__WORK TASK__: The lines below that include "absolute" are to be found and copied.

◆ ◆ ◆ ◆ ◆

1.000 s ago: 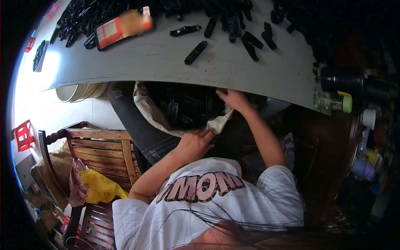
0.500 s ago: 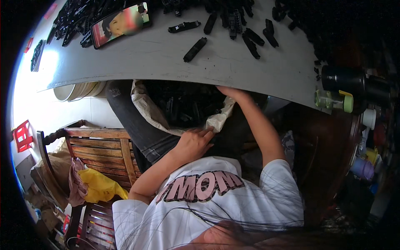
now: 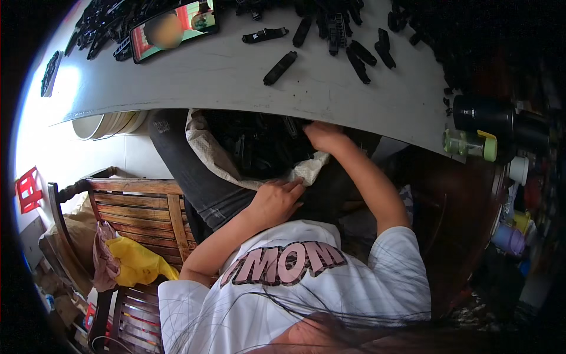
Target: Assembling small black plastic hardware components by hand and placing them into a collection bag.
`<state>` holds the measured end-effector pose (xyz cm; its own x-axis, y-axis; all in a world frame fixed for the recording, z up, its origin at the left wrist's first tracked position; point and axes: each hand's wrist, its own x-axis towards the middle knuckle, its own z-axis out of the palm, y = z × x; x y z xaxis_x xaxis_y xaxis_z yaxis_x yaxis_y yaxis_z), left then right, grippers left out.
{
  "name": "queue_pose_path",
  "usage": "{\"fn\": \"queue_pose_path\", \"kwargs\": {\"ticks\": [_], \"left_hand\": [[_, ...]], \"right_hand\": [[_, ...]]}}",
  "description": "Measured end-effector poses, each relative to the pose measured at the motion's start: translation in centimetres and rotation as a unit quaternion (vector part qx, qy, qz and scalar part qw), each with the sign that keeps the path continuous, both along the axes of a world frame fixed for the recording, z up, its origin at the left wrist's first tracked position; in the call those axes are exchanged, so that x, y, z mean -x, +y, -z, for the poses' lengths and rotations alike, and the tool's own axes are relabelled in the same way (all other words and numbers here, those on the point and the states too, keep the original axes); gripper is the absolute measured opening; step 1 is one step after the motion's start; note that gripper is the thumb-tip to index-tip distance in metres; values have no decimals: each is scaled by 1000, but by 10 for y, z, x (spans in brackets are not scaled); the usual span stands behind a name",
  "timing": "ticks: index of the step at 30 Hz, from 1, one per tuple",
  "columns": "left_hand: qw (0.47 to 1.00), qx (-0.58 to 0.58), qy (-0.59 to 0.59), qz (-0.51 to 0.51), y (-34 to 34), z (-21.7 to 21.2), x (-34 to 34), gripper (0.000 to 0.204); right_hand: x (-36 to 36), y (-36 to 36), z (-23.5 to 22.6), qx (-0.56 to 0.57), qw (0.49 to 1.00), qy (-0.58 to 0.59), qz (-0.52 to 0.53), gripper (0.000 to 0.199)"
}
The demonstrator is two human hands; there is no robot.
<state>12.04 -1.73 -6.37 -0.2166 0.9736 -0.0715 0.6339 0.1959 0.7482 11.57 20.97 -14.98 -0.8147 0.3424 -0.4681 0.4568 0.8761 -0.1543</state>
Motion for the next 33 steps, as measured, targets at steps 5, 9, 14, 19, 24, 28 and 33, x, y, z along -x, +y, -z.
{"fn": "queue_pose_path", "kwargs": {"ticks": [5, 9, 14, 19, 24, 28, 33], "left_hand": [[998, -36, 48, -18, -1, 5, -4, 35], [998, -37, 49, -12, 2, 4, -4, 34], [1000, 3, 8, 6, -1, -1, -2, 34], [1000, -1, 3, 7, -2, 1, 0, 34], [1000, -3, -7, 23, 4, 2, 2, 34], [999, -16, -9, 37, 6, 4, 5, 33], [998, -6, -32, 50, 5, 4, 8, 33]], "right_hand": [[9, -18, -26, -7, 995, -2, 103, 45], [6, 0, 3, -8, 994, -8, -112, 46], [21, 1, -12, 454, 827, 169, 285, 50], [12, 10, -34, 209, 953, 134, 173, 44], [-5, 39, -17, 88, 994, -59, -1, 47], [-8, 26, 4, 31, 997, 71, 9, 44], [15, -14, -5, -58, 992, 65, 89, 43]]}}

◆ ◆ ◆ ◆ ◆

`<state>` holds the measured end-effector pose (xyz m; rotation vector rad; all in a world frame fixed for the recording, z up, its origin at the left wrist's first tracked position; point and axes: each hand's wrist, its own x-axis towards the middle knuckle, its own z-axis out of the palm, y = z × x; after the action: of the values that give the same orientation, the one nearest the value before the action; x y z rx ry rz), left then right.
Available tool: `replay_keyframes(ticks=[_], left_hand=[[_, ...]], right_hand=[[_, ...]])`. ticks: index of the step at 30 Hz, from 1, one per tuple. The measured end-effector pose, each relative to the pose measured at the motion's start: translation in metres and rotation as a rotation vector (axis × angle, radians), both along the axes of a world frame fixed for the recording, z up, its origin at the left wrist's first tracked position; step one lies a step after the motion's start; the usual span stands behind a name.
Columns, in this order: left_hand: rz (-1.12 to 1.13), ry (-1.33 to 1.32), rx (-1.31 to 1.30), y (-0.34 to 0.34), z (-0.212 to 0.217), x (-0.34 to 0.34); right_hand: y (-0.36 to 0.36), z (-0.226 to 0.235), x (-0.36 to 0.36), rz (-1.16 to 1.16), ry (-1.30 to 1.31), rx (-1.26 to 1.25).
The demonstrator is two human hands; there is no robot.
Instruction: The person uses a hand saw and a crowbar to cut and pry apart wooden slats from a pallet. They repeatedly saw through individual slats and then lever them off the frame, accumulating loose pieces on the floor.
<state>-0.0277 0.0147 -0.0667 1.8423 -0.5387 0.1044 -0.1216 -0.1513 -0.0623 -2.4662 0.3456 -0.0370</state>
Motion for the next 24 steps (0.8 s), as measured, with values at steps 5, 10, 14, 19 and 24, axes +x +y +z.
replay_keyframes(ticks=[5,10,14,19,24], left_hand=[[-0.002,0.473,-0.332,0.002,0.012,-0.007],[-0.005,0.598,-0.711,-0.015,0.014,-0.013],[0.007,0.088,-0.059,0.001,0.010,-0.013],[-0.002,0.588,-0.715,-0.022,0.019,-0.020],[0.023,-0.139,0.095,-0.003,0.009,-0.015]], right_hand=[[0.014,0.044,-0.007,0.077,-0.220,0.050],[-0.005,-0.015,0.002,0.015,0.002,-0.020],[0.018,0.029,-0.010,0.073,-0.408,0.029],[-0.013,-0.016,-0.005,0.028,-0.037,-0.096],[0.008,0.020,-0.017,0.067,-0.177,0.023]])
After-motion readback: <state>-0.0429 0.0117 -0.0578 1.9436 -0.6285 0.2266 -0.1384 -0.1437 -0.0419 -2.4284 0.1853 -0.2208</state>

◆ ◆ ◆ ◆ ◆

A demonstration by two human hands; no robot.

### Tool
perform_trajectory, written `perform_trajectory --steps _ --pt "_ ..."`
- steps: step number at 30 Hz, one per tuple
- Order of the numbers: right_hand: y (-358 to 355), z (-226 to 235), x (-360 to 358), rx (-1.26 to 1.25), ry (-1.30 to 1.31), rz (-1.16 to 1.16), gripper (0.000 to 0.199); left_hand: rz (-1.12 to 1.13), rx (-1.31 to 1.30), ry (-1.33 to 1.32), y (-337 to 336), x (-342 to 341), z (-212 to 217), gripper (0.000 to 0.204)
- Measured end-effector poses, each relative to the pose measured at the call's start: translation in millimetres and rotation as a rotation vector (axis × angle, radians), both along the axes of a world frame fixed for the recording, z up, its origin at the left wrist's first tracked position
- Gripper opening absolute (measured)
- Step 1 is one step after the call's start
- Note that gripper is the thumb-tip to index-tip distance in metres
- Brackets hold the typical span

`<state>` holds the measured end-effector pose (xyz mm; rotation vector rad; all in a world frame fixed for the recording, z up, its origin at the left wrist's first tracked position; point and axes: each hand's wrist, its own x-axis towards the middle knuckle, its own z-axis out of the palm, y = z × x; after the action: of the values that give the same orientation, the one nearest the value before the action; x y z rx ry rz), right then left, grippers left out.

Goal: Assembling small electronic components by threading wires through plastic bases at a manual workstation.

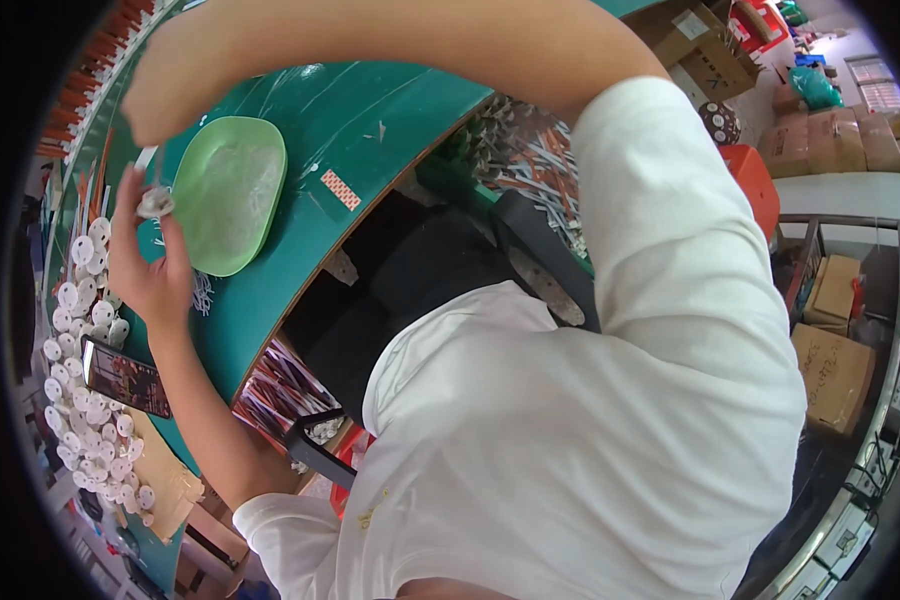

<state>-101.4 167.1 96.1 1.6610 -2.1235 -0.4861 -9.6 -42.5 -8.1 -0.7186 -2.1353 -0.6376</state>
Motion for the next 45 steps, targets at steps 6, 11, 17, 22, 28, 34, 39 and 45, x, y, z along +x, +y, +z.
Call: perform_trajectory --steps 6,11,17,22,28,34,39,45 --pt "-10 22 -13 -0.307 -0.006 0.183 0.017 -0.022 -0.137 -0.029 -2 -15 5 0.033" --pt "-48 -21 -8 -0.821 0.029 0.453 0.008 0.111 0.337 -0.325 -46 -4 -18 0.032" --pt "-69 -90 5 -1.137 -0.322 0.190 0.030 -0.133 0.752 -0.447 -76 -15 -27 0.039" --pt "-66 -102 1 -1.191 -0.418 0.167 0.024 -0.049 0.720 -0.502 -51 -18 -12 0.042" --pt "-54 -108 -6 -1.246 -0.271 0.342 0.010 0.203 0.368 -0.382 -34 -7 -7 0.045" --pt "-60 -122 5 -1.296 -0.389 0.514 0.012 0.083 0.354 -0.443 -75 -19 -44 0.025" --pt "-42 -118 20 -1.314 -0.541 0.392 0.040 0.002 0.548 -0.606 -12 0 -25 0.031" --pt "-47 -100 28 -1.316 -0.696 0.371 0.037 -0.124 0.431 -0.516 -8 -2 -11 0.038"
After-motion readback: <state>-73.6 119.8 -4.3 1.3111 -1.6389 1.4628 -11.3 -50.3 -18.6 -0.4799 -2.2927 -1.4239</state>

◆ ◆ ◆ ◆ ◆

__FINAL ANSWER__:
  "description": "Measured end-effector poses, each relative to the pose measured at the motion's start: translation in centimetres and rotation as a unit quaternion (vector part qx, qy, qz and scalar part qw), each with the sign that keeps the path continuous, both along the axes of a world frame fixed for the recording, z up, its origin at the left wrist's first tracked position; in the call those axes are exchanged, so that x, y, z mean -x, +y, -z, for the poses' lengths and rotations alike, and the tool's own axes are relabelled in the same way (all other words and numbers here, those on the point and the states too, keep the original axes); gripper is the absolute measured opening; step 1 is one step after the motion's start; note that gripper is the thumb-tip to index-tip distance in metres; values have no decimals: each is scaled by 1000, but by 10 for y, z, x (spans in brackets are not scaled); the usual span stands behind a name",
- Gripper opening absolute (measured)

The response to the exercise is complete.